Background information
- Origin: San Francisco Bay Area
- Genres: Rockabilly, tribute band, jam band
- Years active: 2004 - present
- Members: David Gans; Chris Rowan; Lorin Rowan;
- Website: www.rubbersouldiers.com

= Rubber Souldiers =

American Beatles jam band

Rubber Souldiers is a Beatles jam band consisting of David Gans, Chris Rowan and Lorin Rowan.

==About==
The band’s origins are somewhat serendipitous. An impromptu rendition of "Baby's in Black" during a sound check led to an entire afternoon of jamming, one Beatles' tune after another. The Rowan brothers’ background in bluegrass and folk rock flavored David’s deadhead jam-band stylings to produce a result all three knew was useful.

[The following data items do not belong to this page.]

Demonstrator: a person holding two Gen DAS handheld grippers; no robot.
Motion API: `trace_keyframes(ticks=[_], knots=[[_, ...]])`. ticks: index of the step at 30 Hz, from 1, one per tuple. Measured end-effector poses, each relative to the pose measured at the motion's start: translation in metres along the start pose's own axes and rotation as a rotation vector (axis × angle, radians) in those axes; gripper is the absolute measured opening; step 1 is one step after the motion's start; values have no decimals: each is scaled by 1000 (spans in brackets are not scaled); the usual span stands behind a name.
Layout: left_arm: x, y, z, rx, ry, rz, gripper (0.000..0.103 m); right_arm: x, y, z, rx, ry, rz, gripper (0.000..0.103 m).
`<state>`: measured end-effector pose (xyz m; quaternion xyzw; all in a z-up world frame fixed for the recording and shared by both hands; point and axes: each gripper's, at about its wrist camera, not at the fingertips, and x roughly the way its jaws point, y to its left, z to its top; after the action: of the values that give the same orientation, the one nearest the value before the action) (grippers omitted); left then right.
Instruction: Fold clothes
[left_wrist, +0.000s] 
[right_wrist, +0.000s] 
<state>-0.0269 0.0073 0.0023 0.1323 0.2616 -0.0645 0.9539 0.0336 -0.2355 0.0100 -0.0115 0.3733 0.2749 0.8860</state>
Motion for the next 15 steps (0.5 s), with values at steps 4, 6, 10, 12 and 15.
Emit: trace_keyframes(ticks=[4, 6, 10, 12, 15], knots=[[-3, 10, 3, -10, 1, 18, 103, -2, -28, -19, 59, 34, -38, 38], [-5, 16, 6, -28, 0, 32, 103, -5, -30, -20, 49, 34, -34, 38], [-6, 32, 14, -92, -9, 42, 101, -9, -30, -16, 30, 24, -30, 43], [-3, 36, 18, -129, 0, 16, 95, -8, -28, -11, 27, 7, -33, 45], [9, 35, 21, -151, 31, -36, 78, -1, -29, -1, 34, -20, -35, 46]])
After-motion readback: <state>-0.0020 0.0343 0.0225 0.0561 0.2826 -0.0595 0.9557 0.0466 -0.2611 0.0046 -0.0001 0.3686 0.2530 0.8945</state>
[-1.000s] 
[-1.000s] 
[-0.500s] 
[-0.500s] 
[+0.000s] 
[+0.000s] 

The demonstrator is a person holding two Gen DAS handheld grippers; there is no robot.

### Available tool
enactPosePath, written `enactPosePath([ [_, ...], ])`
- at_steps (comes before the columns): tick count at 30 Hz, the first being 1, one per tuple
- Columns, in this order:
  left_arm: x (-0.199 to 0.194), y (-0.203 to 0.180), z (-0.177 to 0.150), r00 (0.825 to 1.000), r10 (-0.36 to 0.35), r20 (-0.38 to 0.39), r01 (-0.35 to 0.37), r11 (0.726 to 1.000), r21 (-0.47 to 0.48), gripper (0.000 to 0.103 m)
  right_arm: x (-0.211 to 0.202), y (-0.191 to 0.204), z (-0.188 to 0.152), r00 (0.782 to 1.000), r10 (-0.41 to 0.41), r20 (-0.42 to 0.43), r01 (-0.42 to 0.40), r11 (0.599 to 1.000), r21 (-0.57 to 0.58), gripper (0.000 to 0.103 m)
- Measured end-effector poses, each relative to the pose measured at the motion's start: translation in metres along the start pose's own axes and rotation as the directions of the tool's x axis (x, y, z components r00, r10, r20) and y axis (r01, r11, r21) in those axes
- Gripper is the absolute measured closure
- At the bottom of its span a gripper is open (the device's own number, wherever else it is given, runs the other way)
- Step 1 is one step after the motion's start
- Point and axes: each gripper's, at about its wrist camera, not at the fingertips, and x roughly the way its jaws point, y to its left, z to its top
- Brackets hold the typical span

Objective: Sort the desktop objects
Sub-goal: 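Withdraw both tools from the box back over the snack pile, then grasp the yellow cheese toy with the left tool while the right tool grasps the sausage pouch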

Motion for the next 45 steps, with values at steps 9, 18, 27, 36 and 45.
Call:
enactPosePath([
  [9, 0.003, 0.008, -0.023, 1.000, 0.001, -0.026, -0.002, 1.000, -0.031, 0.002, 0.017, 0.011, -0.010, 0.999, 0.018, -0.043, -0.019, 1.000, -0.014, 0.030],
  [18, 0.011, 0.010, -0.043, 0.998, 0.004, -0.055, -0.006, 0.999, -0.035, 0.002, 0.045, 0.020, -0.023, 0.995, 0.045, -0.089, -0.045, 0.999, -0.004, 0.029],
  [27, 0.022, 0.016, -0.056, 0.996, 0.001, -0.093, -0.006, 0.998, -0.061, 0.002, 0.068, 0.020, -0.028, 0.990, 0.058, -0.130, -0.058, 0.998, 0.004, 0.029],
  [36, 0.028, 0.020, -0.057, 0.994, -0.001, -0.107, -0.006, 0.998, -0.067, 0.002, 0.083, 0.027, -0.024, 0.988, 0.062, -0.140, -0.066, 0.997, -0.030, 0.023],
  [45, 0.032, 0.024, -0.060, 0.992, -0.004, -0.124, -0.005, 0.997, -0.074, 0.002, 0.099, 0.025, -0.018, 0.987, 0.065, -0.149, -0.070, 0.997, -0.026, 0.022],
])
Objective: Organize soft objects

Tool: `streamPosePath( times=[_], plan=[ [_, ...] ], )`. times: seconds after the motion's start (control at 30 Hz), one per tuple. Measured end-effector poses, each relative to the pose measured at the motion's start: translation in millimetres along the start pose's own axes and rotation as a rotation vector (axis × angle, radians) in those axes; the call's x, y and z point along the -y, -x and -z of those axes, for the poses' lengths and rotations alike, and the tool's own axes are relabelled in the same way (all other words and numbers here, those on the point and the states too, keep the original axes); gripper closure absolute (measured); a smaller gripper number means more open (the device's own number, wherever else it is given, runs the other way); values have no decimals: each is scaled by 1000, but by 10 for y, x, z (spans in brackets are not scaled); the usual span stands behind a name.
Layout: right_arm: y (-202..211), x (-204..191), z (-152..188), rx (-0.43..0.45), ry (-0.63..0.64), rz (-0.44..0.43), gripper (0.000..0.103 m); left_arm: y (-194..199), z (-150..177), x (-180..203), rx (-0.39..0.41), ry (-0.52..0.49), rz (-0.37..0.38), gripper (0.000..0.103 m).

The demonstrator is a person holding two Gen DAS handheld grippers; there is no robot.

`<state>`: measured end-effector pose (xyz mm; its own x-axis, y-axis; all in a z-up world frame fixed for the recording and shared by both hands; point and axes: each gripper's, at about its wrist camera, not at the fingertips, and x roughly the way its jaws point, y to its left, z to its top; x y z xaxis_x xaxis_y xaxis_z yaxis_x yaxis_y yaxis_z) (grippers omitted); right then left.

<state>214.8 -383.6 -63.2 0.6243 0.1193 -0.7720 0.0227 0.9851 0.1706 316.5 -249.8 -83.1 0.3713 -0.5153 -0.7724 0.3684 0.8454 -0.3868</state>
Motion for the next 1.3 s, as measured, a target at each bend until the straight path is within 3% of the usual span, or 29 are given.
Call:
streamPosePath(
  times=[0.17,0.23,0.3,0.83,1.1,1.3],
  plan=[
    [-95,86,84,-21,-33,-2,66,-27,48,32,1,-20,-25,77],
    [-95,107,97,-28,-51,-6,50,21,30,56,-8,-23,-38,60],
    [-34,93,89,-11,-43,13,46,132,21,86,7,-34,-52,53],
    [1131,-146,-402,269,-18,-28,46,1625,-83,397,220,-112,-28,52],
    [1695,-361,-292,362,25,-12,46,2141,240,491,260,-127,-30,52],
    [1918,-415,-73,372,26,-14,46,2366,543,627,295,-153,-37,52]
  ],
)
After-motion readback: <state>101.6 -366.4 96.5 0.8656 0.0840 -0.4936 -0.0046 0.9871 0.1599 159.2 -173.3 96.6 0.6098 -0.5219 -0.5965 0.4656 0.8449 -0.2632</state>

Rubber Souldiers is, as David puts it, Beatles vocabulary with a Grateful Dead syntax. The band plays what can be described as medleys, riffing one melody before segueing into another, sometimes borrowing themes from an entirely different song to play melodic similarities in the repertoire of The Beatles.

The band performs at venues like Slim's, The Warfield, and the Jerry Garcia Amphitheater in San Francisco, and the Freight & Salvage in Berkeley. It has also appeared at the Suwannee SpringFest in Live Oak, Florida.